I moonlight as a teacher, and as much as I love it, I can't write a word when I'm teaching. I'm just too happy! And I'm channeling all my creative energy into the class and the students.
5) In the balance between found language and created language where does your work fall? Do you use many sources?
I have used sources (in the strictest sense) in the past - I once took a (deeply disturbing) Christian advice guide for girls (ca. 1960) called For Girls Only, and pulled phrases and words from it to create a 12-part poem. That was at a time when I had writer's block, and after obsessing over the project for about a month, I felt free to write again.

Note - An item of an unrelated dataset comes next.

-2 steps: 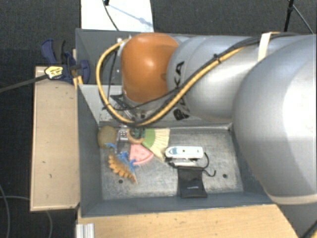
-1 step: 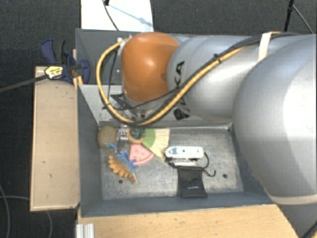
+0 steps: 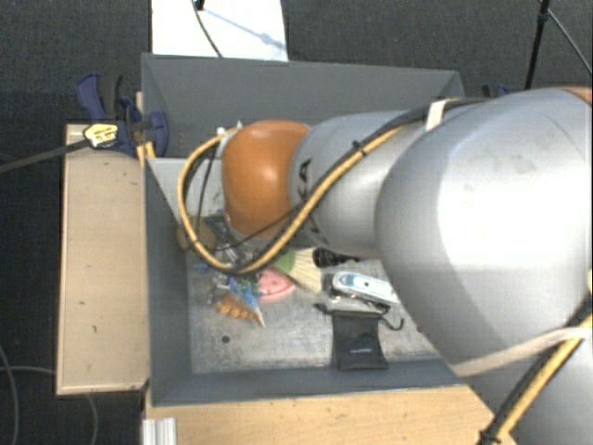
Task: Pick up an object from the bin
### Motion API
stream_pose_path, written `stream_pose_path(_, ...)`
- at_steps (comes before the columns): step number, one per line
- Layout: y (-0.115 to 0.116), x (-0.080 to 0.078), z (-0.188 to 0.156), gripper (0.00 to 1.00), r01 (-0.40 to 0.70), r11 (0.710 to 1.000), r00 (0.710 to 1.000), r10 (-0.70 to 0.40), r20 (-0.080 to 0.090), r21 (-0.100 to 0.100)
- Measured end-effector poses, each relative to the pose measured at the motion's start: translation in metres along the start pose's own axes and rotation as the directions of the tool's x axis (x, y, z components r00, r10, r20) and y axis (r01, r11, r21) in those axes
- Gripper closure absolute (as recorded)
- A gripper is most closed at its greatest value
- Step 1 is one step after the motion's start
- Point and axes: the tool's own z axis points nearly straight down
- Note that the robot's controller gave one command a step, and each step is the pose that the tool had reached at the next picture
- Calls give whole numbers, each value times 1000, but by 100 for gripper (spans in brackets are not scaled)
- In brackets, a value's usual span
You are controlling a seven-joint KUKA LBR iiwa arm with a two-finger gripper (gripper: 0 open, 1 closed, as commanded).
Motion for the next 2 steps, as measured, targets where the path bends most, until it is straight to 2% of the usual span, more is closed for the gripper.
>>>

This is a very difficult question to answer - where to draw the line between 'found' and 'created' language? My found poem (mentioned above), in which every single word was lifted (and then utterly manipulated) from an outside source, feels as purely 'mine' as do my other non-found poems. But what isn't 'found'? Usually I 'find' something like a co-worker's story about being stolen by a monkey when she was an infant (!), and eventually a line enters my head that goes with/captures the 'story.' It could be something she herself said, or something I say myself. Then I go from there. I have one co-worker who discusses preferable ways of dying with me (drowning wins, because you feel euphoric towards the end), another one who once explained to me the difference between skinning a wild rabbit and skinning a domestic rabbit, and yet another who tells me about his 'other life' as an acrobatic dancer. So they're an inspiring lot. I guess, ultimately, I can't accept that there's a pronounced difference between 'found' and 'created' language (or material).